G20/OECD Principles of Corporate Governance
Increasingly, governments have recognised the synergy between macroeconomic and structural policies in achieving fundamental policy goals. Corporate governance is one key element in improving growth and ensuring market integrity and financial stability. Corporate governance involves a set of relationships between a company's management, its board, its shareholders and other stakeholders. Corporate governance also provides the structure through which the objectives of a company are set, and the means of attaining those objectives and monitoring performance are determined. Good corporate governance should provide proper incentives for the board and management to pursue objectives that are in the interests of the company and its shareholders and should facilitate effective monitoring. The Principles focus on publicly traded companies both financial and nonfinancial but might also be a useful tool to improve corporate governance in non-traded companies. They do not aim at detailed prescriptions for national legislation. Rather, they seek to identify objectives or outcomes and suggest various means for achieving them. Their purpose is thus to serve as a reference point. They can be used by policy makers as they examine and develop the legal and regulatory frameworks for corporate governance that reflect their own economic, social, legal and cultural circumstances, and by market participants as they develop their own practices. The Principles cover six key areas. They call for measures to ensure the basis for an effective corporate governance framework including appropriate supervisory, regulatory and enforcement institutions. The rights of shareholders, including equitable treatment, and key ownership functions are specified. The Principles deal with the role of stakeholders in corporate governance and outline in a principles-based manner what is needed to ensure timely and accurate disclosure on all material matters regarding the corporation. Finally, they specify what is needed to ensure the strategic guidance of the company by its board and the effective monitoring of management.

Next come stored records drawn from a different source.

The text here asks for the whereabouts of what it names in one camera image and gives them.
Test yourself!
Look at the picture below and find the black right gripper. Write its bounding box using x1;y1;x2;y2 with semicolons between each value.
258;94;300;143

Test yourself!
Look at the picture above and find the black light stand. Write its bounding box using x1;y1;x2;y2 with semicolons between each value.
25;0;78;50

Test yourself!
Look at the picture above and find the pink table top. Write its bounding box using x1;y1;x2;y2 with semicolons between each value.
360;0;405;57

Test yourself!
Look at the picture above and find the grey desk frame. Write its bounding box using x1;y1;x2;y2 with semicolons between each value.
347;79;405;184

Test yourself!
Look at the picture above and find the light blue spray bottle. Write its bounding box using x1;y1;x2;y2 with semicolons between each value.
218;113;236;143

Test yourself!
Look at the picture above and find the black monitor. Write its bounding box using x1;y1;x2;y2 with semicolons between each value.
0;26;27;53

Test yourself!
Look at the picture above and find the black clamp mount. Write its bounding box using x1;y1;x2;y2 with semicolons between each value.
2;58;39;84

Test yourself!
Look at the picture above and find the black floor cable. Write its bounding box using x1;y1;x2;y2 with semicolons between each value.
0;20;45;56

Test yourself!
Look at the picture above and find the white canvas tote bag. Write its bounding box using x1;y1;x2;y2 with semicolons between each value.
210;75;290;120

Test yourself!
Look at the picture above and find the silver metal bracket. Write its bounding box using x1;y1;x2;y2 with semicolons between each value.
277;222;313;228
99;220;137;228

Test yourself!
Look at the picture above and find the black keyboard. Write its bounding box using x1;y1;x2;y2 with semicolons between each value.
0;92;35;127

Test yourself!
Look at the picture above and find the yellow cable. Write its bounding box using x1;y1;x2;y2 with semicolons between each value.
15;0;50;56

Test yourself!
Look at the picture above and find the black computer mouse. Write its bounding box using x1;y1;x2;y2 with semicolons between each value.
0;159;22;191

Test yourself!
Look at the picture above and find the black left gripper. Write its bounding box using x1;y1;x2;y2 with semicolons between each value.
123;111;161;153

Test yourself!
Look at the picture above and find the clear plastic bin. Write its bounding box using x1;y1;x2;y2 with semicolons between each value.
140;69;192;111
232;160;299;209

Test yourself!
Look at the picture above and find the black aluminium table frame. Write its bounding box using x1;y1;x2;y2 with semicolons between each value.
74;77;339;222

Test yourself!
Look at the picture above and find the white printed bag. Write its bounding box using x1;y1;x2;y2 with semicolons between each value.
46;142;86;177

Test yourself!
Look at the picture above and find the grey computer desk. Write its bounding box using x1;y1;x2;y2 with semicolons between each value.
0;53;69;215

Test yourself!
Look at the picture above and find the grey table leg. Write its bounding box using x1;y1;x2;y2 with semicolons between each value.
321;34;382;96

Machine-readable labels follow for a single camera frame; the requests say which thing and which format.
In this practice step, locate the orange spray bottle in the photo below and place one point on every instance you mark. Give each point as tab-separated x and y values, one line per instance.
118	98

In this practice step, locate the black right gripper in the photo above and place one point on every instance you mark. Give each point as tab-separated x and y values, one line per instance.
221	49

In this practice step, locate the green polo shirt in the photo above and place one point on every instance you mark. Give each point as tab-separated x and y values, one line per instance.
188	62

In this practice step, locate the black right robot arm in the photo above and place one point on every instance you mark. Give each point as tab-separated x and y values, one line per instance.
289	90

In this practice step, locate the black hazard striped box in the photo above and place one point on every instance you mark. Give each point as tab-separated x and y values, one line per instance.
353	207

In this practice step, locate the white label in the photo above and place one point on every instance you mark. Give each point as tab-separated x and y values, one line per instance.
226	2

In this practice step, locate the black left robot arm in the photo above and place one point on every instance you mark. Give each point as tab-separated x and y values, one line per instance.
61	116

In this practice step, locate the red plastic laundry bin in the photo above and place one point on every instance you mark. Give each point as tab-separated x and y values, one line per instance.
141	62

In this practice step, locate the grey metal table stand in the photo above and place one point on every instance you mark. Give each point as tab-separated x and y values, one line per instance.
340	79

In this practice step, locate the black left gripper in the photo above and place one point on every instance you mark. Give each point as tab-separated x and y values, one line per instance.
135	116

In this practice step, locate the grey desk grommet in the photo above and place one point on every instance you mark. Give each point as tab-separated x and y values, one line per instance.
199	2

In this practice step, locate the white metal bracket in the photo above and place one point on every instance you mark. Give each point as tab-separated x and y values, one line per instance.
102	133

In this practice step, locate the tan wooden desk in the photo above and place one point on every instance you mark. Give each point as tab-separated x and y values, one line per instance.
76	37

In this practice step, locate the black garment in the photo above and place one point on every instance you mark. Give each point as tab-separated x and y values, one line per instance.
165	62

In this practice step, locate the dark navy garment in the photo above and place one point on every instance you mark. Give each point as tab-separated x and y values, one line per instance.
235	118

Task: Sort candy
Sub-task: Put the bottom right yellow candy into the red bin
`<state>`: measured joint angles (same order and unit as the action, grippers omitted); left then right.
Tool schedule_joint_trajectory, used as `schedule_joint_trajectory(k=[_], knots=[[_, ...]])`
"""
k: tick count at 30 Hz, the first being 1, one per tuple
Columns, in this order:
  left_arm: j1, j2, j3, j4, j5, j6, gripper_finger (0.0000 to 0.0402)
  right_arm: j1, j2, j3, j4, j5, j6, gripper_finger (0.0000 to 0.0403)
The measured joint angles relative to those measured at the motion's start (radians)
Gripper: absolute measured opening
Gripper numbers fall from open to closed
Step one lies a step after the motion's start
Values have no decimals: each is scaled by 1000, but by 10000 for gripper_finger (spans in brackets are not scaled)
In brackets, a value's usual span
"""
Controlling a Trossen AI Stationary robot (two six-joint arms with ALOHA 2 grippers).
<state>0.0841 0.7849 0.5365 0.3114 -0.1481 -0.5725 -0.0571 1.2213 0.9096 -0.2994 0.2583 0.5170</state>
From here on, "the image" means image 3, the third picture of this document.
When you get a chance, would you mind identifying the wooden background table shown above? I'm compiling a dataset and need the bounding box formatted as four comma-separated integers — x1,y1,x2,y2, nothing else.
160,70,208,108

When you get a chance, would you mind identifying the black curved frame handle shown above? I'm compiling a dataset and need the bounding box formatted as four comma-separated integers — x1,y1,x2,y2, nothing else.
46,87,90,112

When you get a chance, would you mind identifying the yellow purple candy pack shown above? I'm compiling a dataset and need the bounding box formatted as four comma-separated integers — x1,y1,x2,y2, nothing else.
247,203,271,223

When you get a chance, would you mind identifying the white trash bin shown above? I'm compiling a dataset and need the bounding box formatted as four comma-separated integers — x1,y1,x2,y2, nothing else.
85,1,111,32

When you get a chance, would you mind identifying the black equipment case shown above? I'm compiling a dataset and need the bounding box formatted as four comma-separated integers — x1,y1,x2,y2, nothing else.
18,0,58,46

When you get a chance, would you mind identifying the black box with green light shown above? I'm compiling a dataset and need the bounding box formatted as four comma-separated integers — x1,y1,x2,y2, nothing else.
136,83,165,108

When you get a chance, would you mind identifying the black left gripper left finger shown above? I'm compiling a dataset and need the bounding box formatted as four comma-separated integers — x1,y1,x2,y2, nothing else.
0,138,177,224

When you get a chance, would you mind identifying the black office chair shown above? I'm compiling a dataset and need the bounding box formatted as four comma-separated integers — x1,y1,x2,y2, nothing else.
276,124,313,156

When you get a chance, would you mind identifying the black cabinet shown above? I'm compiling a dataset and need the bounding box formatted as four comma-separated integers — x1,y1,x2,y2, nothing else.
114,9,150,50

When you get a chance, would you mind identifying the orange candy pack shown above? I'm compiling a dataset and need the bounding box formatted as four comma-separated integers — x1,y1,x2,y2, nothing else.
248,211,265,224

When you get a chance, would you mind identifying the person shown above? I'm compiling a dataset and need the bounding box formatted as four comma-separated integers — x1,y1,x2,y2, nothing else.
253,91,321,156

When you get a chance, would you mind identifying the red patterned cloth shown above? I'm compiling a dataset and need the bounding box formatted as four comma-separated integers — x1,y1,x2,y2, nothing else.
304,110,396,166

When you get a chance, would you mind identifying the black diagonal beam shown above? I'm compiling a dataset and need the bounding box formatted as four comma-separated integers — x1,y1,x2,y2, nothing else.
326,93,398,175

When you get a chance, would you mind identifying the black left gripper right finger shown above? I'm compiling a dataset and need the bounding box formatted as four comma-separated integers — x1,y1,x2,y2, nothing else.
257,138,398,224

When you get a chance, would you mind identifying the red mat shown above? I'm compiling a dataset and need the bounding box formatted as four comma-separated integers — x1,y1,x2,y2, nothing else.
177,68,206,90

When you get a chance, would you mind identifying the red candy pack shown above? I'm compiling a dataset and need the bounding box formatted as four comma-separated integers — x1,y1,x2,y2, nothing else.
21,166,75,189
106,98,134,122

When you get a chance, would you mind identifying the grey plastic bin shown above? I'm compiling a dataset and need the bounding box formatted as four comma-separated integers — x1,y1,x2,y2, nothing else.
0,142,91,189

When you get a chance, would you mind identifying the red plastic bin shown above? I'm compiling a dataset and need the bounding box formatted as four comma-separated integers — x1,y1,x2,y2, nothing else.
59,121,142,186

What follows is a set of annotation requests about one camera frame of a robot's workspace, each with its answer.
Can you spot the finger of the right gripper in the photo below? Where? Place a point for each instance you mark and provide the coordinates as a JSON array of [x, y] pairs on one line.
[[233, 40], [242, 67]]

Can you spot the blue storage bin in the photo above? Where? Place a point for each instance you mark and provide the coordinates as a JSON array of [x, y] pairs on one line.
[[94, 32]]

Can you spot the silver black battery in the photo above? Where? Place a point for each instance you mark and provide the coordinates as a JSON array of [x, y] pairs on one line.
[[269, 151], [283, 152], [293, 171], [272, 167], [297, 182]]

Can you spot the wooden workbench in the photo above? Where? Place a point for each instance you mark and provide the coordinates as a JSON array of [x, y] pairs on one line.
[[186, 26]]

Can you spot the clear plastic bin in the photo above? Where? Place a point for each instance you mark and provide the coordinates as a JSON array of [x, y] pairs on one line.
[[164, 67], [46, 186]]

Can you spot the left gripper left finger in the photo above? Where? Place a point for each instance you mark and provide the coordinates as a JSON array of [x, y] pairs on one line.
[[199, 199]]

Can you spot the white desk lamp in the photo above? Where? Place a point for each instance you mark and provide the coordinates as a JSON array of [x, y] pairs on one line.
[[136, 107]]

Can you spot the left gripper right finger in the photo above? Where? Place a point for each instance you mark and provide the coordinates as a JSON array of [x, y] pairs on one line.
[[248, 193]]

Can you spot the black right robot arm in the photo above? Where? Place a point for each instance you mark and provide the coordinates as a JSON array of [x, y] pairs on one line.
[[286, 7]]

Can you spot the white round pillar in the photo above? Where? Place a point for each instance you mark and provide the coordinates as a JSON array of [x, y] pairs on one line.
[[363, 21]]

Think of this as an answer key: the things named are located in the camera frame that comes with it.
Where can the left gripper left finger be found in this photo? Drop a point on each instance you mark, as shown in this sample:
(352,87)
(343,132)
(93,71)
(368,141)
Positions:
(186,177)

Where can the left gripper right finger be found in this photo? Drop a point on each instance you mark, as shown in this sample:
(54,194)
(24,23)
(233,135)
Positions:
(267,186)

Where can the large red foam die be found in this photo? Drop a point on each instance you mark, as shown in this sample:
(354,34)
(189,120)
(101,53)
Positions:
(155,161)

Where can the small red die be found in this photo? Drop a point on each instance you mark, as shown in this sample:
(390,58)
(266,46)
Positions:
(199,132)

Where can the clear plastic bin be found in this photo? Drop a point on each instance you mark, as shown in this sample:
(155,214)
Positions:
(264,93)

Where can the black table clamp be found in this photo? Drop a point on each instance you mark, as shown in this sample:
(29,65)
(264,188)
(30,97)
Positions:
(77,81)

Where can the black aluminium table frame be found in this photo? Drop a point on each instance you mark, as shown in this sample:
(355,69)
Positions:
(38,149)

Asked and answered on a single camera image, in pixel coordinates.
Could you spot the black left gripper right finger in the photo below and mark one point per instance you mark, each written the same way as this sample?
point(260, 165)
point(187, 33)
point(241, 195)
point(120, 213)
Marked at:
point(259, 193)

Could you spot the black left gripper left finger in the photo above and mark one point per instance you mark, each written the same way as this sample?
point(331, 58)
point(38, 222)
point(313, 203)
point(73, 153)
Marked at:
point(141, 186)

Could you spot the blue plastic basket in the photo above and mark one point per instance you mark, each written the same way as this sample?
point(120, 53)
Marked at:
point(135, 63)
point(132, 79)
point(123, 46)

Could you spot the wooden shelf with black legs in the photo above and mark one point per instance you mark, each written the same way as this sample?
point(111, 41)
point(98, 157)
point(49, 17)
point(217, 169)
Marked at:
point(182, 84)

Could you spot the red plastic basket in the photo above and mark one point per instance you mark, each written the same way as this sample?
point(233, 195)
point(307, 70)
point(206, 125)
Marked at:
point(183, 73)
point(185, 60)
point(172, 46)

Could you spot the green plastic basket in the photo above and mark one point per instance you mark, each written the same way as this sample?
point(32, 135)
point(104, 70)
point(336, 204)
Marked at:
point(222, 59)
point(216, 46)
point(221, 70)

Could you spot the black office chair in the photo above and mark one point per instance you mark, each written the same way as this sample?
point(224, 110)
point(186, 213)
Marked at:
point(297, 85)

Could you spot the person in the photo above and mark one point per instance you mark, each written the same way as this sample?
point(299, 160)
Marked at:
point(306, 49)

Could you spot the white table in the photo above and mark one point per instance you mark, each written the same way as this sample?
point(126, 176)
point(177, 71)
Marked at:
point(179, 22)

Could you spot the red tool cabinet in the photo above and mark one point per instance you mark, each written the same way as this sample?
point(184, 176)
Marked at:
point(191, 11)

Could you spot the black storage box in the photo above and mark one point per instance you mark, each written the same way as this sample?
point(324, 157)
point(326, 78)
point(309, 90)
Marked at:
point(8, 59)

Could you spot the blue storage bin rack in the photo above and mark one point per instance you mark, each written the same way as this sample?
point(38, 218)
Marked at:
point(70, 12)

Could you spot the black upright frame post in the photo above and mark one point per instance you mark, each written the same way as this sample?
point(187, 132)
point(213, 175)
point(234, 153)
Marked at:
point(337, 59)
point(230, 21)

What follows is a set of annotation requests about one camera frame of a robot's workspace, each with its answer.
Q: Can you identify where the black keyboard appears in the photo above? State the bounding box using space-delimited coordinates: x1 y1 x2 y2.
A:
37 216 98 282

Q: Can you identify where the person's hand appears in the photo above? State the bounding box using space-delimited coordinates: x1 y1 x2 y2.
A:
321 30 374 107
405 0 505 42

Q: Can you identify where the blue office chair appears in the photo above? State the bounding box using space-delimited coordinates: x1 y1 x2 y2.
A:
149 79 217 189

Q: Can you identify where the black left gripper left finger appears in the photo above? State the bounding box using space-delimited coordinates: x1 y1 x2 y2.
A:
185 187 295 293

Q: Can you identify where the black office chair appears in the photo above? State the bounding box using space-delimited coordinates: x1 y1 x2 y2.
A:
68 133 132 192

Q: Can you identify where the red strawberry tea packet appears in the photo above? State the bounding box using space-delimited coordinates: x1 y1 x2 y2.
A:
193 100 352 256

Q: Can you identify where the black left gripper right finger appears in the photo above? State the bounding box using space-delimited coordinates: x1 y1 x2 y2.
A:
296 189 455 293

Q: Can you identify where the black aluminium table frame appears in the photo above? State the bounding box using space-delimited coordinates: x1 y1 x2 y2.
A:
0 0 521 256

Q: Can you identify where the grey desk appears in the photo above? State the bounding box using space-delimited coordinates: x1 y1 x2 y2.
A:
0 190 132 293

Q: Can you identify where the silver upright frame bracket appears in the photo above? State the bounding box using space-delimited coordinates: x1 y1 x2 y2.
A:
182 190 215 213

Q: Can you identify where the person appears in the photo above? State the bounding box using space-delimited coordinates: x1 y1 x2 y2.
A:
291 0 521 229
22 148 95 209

The Methodology for Assessing Implementation of the G20/OECD Principles of Corporate Governance provides detailed guidance for how an evaluator might reach conclusions about whether and to what extent the outcomes advanced by the Principles are being achieved. In so doing, it recognises functional equivalence: there may be a number of ways in which a given outcome might be achieved. The Methodology, which has been revised in 2016 in accordance with the revision of the G20/OECD Principles, also provides criteria for assessing the relative importance of particular principles in different jurisdictions thereby drawing attention to policy issues. As part of the Reports on the Observance of Standards and Codes (ROSC) initiative, the World Bank uses the Methodology to benchmark member countries' corporate governance framework and company practices against the G20/OECD Principles for Corporate Governance.